* [Work item]: Show every line in the material below in which the string "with" appears.

════════════════════

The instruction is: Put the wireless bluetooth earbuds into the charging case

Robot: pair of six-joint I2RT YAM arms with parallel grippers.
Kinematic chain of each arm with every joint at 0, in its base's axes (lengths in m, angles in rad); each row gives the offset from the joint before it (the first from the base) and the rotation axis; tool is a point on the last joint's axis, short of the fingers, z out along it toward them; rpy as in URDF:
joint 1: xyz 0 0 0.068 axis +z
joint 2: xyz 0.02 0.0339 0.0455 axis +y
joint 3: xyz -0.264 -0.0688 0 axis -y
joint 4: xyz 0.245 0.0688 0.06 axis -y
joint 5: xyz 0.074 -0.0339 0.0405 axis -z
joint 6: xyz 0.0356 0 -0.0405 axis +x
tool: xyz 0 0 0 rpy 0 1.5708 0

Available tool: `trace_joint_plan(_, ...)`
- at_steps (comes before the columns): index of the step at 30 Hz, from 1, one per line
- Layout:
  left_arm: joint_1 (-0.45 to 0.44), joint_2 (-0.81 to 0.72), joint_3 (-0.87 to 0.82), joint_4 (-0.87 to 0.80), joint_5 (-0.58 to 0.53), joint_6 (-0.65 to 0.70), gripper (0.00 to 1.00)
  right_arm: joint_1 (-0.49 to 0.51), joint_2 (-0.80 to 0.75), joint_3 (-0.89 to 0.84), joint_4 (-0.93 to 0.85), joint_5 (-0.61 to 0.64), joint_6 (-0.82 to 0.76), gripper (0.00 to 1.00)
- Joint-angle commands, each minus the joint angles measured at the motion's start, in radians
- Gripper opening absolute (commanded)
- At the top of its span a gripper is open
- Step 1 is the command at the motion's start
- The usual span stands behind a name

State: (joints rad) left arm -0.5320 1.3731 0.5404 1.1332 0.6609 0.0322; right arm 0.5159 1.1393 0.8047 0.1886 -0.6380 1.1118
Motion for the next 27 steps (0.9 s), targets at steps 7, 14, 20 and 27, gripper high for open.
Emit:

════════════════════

* [Answer for this exercise]:
Robot: pair of six-joint I2RT YAM arms with parallel grippers.
Kinematic chain of each arm with every joint at 0, in its base's axes (lengths in m, angles in rad); each row gives the offset from the joint before it (the first from the base) and the rotation axis; tool is a point on the last joint's axis, short of the fingers, z out along it toward them; rpy as in URDF:

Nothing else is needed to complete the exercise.